Term frequency calculation issue - term and TF(abs) = 0

 

Hey everyone,

today I made an interesting observation about term frequencies in KNIME.
I was investigating a corpus of texts, terms with 2-5 capital letters with an optional 1-2 digit number attached are sorted out by a RegEx //[A-Z]{2,5}[-]?[0-9]{0,2}// on a "Term to String"-column using the row filter. Before I do a bunch of preprocessing steps, “BoW” and “Term to String” among them, filtering is performed with “case sensitive” checked).
This works fine so far and I obtain a number of terms. Then I apply the TF node to compute absolute frequencies of these previously filtered terms, which leads to an interesting result:

some of the previously cropped terms have an absolute frequency of 0 although these terms originate from this dcument (corpus).
I can imagine to have a very low number when computing a relative frequency that eventually might become 0 due to some internal rounding errors (however even this would be satisfactory to my mind). However I do not have any idea how an absolute frequency of a term that was previously cropped from a corpus can be 0. It must be in there somewhere so the minimum absolute frequency should be 1, right? (ultimately I’m looking at the term frequency as a sum result of the TF(abs) grouped by the term)
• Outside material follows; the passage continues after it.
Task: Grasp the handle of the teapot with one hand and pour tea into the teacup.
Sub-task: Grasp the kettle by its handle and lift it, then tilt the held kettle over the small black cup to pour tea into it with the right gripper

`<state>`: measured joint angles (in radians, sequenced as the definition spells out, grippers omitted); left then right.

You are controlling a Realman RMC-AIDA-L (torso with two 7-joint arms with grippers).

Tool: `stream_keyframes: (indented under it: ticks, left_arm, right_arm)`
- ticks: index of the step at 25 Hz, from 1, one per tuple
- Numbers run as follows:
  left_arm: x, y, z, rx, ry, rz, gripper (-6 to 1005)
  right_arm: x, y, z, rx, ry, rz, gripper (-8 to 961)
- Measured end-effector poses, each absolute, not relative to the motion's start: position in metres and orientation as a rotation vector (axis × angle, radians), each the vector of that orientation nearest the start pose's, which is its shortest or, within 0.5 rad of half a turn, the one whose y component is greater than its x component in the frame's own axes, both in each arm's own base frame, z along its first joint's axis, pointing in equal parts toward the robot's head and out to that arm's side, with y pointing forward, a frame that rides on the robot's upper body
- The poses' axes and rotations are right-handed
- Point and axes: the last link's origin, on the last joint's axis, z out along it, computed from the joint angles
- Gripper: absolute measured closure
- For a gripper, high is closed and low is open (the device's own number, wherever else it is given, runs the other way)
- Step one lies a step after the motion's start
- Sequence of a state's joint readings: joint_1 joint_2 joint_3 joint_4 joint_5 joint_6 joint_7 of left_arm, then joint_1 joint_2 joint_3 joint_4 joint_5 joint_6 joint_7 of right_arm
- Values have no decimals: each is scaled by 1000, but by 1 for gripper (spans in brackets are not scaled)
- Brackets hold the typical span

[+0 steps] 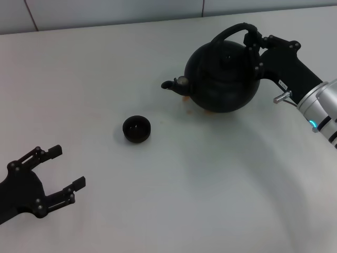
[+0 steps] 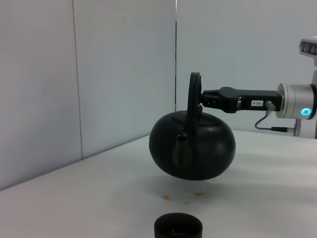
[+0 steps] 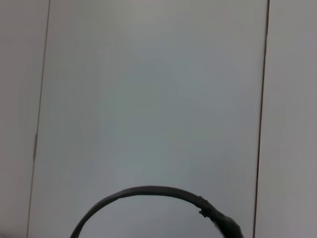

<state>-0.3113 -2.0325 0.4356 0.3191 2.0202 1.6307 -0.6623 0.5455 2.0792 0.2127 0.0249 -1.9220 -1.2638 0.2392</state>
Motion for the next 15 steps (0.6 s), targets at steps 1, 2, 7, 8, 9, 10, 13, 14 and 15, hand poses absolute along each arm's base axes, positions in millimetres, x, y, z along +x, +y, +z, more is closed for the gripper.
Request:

Is the observed 0-frequency due to the internal definition of a “term”?
Could it be that there are certain non-whitespace characters in the text that interfere with the TF(abs) calculation?

Does anyone have an explanation for this strange frequency observation? I'm thankful for any input.

Hi Tim,

indeed, every term contained in a document should have a absolute frequency of  at least 1 by definition. Could you please explain you workflow in detail, or better, attach the workflow including a small subset of the data you are using (or artificial data).

I tried to reproduce the problem using the attached workflow but i was not able to create terms with a frequency of 0. What preprocessing steps are you using? What version of KNIME are you using?

Cheers, Kilian